▶ [DIRECTIONS]: Your answer must be exactly the lines from the one containing "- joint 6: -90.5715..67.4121" through the end of the material, both ends included, without pictures.

▶ [SOURCE MATERIAL]:
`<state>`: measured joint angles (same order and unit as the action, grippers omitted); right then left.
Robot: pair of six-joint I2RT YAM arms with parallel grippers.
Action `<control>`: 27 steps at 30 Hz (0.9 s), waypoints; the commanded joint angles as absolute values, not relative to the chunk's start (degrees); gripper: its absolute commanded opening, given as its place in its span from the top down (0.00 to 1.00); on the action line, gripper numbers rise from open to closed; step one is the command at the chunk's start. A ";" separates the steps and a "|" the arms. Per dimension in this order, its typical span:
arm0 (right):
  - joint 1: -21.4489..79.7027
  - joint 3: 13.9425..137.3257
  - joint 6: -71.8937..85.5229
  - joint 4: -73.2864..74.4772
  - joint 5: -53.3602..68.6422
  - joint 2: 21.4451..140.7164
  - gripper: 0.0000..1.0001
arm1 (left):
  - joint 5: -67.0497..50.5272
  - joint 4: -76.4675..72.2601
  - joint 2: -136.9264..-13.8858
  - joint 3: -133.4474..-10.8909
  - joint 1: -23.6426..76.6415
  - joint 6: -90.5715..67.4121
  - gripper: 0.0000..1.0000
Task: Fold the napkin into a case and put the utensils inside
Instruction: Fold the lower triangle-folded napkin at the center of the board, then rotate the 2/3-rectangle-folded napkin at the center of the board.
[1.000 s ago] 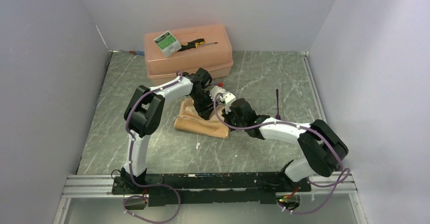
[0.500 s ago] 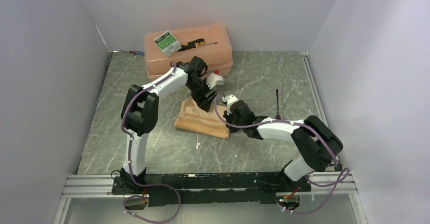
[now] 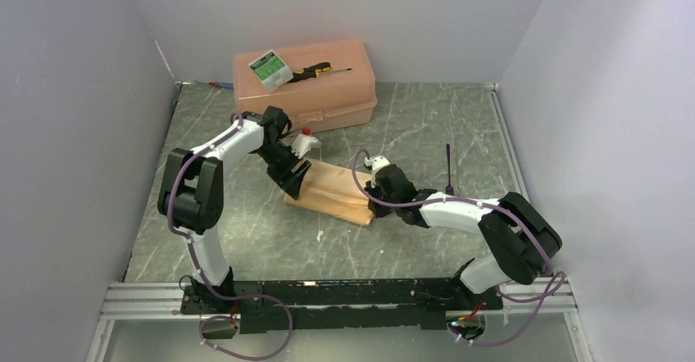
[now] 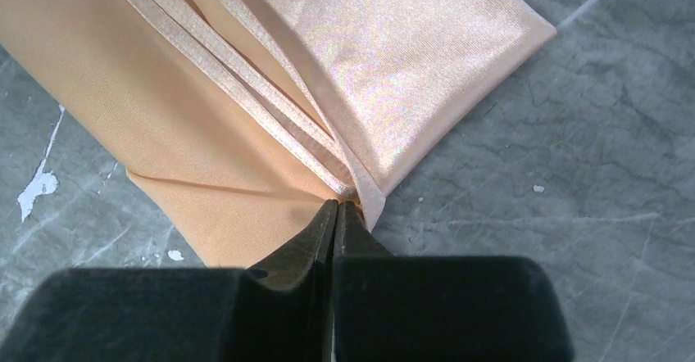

▶ [EXERCISE ANSWER]:
  - joint 6: -90.5715..67.4121
  - gripper: 0.0000..1.0000
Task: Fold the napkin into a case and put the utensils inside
Instruction: Fold the lower triangle-folded napkin at the center of the board, then rotate the 2/3-rectangle-folded napkin at the center of the board.
[1.000 s ago] 
[0.500 s ago] 
[now] 
[now] 

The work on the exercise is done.